• About this exercise
Restate word for word the lines of the records below, starting at the line that contains "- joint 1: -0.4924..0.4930" and ending at the line that contains "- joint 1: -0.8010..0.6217", with both of those lines included and nothing else.

(Dataset records begins)

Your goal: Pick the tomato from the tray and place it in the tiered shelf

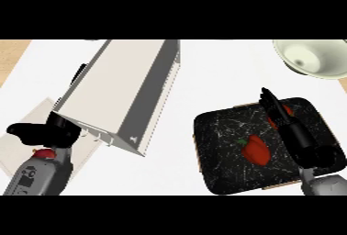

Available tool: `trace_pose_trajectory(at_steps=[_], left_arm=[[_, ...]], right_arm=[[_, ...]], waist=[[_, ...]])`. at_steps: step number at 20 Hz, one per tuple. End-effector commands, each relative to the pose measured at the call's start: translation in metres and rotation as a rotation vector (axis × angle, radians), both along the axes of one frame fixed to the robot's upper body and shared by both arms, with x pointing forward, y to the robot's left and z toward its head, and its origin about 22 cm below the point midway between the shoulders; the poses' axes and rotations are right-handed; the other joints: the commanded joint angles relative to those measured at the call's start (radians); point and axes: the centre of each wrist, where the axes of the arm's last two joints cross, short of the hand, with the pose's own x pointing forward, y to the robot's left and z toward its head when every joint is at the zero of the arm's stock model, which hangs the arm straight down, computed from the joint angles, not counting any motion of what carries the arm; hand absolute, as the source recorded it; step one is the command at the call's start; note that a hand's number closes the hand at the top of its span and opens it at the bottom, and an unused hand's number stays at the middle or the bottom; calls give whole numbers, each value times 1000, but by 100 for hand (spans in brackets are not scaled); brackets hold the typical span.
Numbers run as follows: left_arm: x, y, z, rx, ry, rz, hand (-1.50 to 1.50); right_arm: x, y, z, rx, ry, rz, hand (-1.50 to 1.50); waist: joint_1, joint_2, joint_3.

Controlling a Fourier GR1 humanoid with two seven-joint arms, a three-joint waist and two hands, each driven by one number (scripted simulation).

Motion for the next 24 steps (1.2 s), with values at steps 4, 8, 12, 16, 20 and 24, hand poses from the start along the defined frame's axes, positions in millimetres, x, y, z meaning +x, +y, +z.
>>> trace_pose_trajectory(at_steps=[4, 8, 12, 16, 20, 24], left_arm=[[-31, 39, -45, 159, 245, 90, 0], [-51, 44, -75, 183, 404, 93, 0], [-57, 31, -87, 217, 446, 32, 0], [-44, 15, -72, 218, 440, 5, 0], [-53, 23, -95, 213, 456, 7, 0], [-49, 28, -88, 215, 438, 26, 0]], right_arm=[[-33, -97, -14, 25, 86, -665, -150], [-93, -172, -46, -167, 359, -1153, 150], [-73, -144, -51, 323, 199, -1222, -150], [-76, -127, -46, 300, 38, -1047, -150], [-87, -126, 7, 225, 59, -883, -150], [-88, -117, 33, 133, 250, -741, -150]], waist=[[-57, 14, -21], [-78, 40, -26], [-17, 14, -18], [8, 14, -20], [1, 13, -23], [6, 13, -24]])
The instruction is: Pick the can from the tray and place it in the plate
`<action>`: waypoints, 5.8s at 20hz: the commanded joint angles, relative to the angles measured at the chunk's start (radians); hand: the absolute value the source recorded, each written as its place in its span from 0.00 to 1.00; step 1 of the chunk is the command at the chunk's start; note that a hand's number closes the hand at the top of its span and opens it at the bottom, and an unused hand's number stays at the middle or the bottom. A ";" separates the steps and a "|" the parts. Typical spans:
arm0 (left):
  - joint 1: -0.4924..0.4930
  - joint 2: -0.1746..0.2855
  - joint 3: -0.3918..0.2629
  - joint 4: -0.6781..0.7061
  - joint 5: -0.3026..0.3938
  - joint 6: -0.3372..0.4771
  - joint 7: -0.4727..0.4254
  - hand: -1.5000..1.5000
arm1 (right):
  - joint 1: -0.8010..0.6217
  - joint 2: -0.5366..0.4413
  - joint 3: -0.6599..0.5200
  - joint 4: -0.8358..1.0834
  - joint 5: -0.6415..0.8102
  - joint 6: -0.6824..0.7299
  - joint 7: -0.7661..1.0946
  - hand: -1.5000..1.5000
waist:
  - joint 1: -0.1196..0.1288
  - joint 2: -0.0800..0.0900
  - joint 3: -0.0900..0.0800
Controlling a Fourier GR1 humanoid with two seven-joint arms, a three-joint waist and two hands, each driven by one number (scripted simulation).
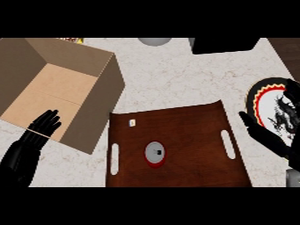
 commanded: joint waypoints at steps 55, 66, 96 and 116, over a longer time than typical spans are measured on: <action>-0.096 -0.097 -0.095 0.132 -0.049 -0.019 0.220 0.50 | -0.140 0.331 0.559 0.134 0.838 0.556 1.122 0.00 | 0.075 0.039 -0.019; -0.100 -0.104 -0.083 0.156 -0.064 -0.029 0.222 0.50 | -0.156 0.331 0.636 0.263 0.867 0.568 1.079 1.00 | 0.072 0.037 -0.020; -0.072 -0.105 -0.039 0.109 -0.059 -0.054 0.216 0.50 | -0.666 0.331 -0.101 0.496 1.545 0.133 1.343 1.00 | 0.061 0.044 -0.019; -0.079 -0.125 -0.025 0.117 -0.078 -0.044 0.256 0.50 | -0.345 0.239 -0.563 0.422 1.512 -0.259 1.023 1.00 | 0.048 0.041 -0.017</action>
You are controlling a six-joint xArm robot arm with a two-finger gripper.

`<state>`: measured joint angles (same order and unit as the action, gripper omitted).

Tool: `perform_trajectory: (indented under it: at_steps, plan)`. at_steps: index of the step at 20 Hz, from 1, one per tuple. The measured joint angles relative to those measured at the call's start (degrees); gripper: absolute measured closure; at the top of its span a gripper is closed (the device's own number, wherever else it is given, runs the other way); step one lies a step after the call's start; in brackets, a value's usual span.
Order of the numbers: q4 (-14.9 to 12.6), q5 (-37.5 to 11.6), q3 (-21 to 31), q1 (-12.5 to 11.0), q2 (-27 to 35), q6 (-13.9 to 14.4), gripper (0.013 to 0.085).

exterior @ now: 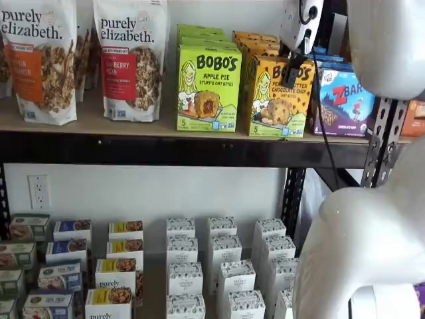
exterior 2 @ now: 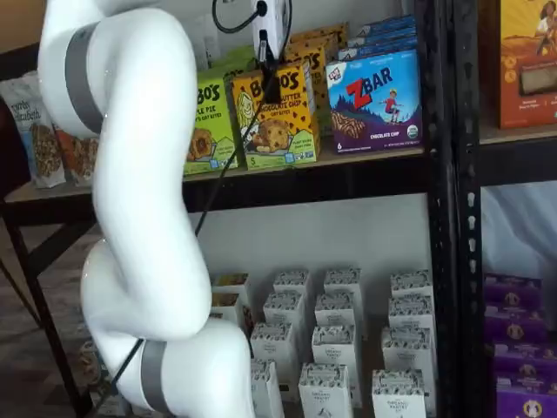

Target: Pick up the orange box on the top shelf, the fifth box from the left

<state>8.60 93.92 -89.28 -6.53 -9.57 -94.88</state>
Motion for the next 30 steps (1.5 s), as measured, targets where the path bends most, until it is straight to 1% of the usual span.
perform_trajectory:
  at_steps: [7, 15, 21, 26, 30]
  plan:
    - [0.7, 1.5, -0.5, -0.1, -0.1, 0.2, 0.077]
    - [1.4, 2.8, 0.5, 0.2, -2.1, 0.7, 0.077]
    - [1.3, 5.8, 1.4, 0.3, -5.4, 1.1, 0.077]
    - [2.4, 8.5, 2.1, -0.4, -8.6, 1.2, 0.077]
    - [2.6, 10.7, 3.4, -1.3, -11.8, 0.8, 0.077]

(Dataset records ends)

• Result below
  - joint 1: -0.4924..0.4930
  - joint 2: -0.1746..0.2855
  - joint 3: -0.3918..0.2629
  - joint 4: -0.6781..0.7061
  - joint 5: -0.3026..0.3938
  - joint 6: -0.3372..0.4771
  - joint 7: -0.4727..0.4254
  - hand: -1.5000..1.5000
arm1 (right):
  - joint 1: -0.8010..0.6217

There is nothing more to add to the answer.